» **EXERCISE DETAILS**
Reproduce the listing exactly and skip over any pictures.

++++ AVAILABLE DATA

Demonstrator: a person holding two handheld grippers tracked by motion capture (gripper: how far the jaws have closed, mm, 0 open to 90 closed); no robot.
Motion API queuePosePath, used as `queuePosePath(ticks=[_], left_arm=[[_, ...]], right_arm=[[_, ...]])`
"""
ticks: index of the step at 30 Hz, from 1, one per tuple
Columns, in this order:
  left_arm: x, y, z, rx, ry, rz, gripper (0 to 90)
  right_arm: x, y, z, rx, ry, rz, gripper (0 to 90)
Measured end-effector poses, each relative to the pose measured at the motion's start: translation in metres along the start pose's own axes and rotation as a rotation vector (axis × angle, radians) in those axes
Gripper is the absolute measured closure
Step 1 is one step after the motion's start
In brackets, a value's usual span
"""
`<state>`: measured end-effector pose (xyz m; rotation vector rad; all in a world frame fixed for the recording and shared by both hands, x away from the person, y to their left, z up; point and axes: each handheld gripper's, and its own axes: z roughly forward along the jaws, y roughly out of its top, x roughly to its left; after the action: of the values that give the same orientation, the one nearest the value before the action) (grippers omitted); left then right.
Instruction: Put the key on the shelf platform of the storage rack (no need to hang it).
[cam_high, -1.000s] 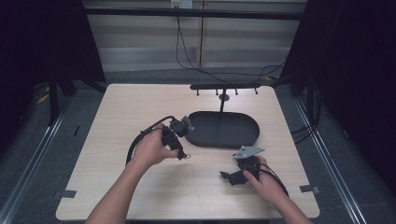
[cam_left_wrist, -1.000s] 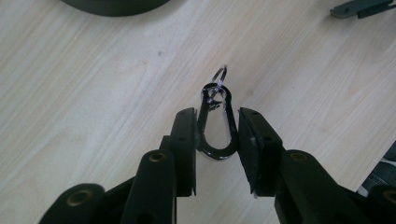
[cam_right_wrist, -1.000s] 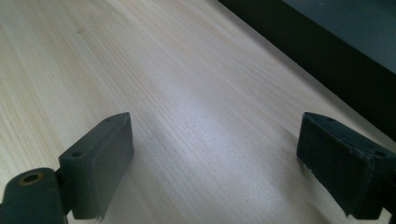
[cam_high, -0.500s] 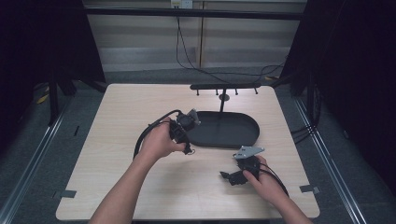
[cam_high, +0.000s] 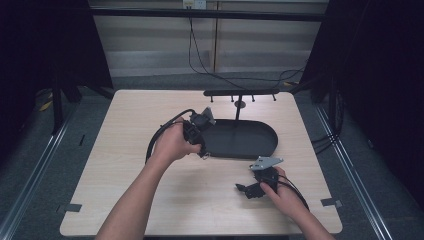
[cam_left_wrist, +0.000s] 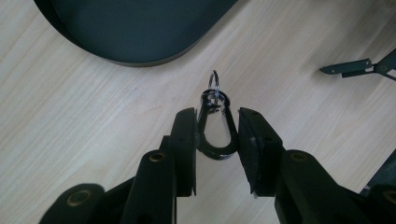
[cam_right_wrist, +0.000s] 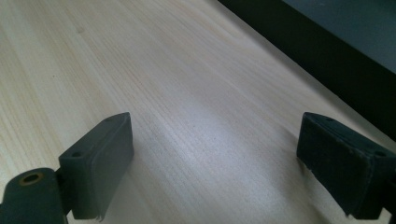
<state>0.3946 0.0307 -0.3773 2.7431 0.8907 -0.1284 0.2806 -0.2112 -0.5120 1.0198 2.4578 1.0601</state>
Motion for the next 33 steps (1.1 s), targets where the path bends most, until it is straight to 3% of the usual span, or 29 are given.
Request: queuePosePath(ticks=[13,33], left_arm=[[0.005,0.013,0.0,-0.015,0.001,-0.03,68.3],[0.003,0.039,0.008,-0.034,0.004,-0.025,68.4]], right_arm=[[0.0,0.0,0.0,-0.001,-0.001,-0.001,10.6],[0.0,0.0,0.0,0.001,0.0,-0.002,10.6]])
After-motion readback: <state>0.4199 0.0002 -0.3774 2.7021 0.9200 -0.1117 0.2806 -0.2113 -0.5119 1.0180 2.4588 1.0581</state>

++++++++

» **RESPONSE**
Demonstrator: a person holding two handheld grippers tracked by motion capture (gripper: how far the jaws have closed, mm, 0 open to 90 closed); no robot.
Motion API queuePosePath, used as `queuePosePath(ticks=[_], left_arm=[[_, ...]], right_arm=[[_, ...]])`
"""
ticks: index of the step at 30 Hz, from 1, one per tuple
Columns, in this order:
  left_arm: x, y, z, rx, ry, rz, gripper (0 to 90)
  right_arm: x, y, z, rx, ry, rz, gripper (0 to 90)
Measured end-effector poses, each relative to the pose measured at the motion's start: translation in metres along the start pose's own axes and rotation as a rotation vector (axis × angle, radians) in those axes
Gripper is the absolute measured closure
Step 1 is one step after the motion's start
In brackets, a value's usual span
"""
`<state>`: measured end-effector pose (xyz m; rotation vector rad; all in a world frame fixed for the recording and shared by both hands, x away from the person, y to their left, z up; point and axes: each handheld gripper's, and its own axes: z roughly forward along the jaws, y roughly out of its top, x roughly to its left; after the action: of the values that give the same orientation, the one nearest the value before the action) (grippers omitted); left then right.
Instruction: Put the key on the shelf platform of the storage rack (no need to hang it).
[cam_high, -1.000s] 
[cam_left_wrist, -1.000s] 
[cam_right_wrist, -1.000s] 
[cam_high, -0.500s] 
[cam_high, +0.000s] 
[cam_left_wrist, +0.000s] 
[cam_right_wrist, +0.000s] 
<state>0.3946 0.0307 -0.3773 2.7431 0.8907 -0.1284 0.2806 -0.2112 -0.5120 1.0198 2.4578 1.0601</state>
Motion for the next 33 steps (1.1 s), targets where the path bends most, until it is straight to 3% of the usual span, or 29 are given.
Request: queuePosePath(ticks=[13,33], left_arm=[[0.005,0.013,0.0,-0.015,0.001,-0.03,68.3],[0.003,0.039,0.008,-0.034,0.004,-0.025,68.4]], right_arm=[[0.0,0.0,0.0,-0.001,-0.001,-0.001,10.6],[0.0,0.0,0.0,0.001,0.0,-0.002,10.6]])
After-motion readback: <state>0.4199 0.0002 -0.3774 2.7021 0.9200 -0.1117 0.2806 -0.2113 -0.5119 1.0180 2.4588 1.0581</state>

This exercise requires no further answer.